Collective wisdom is another form of social proof. Let's say for example you're trying to convince the team to implement a feature and you can point to others in the industry that have taken a similar approach, you're effectively saying all these smart companies are aligned with you in their thinking, so it might be worth considering.

Goal seek
Redefine your initiative in terms of a decision maker's own goals. I love the goal seek function in Excel because it allows you to work backwards to the required input to get at your desired goal. That's exactly how you want to reposition your argument. The key decision maker likely has a set of goals they are focused on at the moment. And when you can reposition your initiative as a derived initiative created to help them reach their own state goal, it becomes a far more convincing and enticing initiative for the decision maker to approve.

Inception
Make another believe the idea was her own. Inspired by the beautiful movie, the idea is to attempt to plant the seed of the idea organically in the mind's of the key stakeholders themselves. Sometimes decisions get stalled due to egos. Don't let your ego get in the way. Instead find ways to work with the key stakeholders to make the idea their own. Involve them early in the process. Ask pointed questions in a brainstorming session that steer them to your same conclusion. Whatever it takes to get them to articulate the idea as their own, greasing the wheels for approval.

Citation
Share data, A/B test results, voice of customer to support your argument. First party research is always a compelling way to make an argument. The key here is to summarize the most salient points to succinctly make your argument, as simply surfacing lots of data becomes dilutive to your cause. So think hard about what data is going to be the most convincing for the key stakeholders. Are they intensely data-oriented? Or are actual customer stories far more likely to convince them?

Narration
Recast your argument as an engaging story. Story telling is one of the most effective tools for making an argument. But we rarely rely on it due to how difficult and time consuming it is to craft a relevant narrative. The biggest takeaway here is simply that taking the time to brainstorm possible narratives is often worth it given it's efficacy when you can pull it off.
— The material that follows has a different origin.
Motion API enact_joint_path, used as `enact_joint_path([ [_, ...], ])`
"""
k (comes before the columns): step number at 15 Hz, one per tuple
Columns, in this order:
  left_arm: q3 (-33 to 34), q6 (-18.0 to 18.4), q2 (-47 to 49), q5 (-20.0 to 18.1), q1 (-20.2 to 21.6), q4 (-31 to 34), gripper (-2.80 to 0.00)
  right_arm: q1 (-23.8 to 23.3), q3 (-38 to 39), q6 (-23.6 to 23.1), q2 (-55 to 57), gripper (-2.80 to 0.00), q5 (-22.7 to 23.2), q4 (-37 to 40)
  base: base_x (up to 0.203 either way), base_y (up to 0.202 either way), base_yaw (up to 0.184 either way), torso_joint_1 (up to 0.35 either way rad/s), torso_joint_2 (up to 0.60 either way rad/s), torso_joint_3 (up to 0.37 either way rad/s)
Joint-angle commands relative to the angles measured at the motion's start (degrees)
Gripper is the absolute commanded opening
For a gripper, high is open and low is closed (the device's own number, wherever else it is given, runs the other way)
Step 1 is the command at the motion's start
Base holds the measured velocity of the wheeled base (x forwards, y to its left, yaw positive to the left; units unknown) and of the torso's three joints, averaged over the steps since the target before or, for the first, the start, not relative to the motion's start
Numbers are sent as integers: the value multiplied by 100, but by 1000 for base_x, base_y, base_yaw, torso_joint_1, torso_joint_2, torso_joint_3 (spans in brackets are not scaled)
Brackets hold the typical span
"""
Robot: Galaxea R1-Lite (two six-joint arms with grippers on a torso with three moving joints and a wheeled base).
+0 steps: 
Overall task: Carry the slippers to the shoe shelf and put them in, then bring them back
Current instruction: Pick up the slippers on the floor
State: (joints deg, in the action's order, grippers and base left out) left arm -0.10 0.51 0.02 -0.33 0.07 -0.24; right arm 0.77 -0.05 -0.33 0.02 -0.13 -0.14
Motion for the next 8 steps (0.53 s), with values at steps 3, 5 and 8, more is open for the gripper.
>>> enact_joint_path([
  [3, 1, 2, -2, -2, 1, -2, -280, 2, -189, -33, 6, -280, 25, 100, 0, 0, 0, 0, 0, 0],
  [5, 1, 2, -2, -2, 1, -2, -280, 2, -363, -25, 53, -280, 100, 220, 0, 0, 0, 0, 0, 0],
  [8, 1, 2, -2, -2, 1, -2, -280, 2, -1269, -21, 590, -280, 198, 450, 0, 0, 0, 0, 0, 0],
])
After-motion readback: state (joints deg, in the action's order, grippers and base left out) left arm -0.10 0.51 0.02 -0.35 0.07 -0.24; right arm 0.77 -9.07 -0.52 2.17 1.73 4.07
Let's stay you are trying to convince your team to invest in polish around a few features, I've found sharing broken promise stories of actual customers experiences that were derailed by the lack of polish far more compelling than a series of JIRA tickets to get them motivated and onboard with tackling the required bug fixes, redesigns, corner-cases, and more.

Next time you find yourself trying to convince a stakeholder of your idea, make sure you spend nearly as much time on the style of your argument as the substance of the argument itself, as you'll find unlocking the skill of being compelling can significantly accelerate your success as a product manager.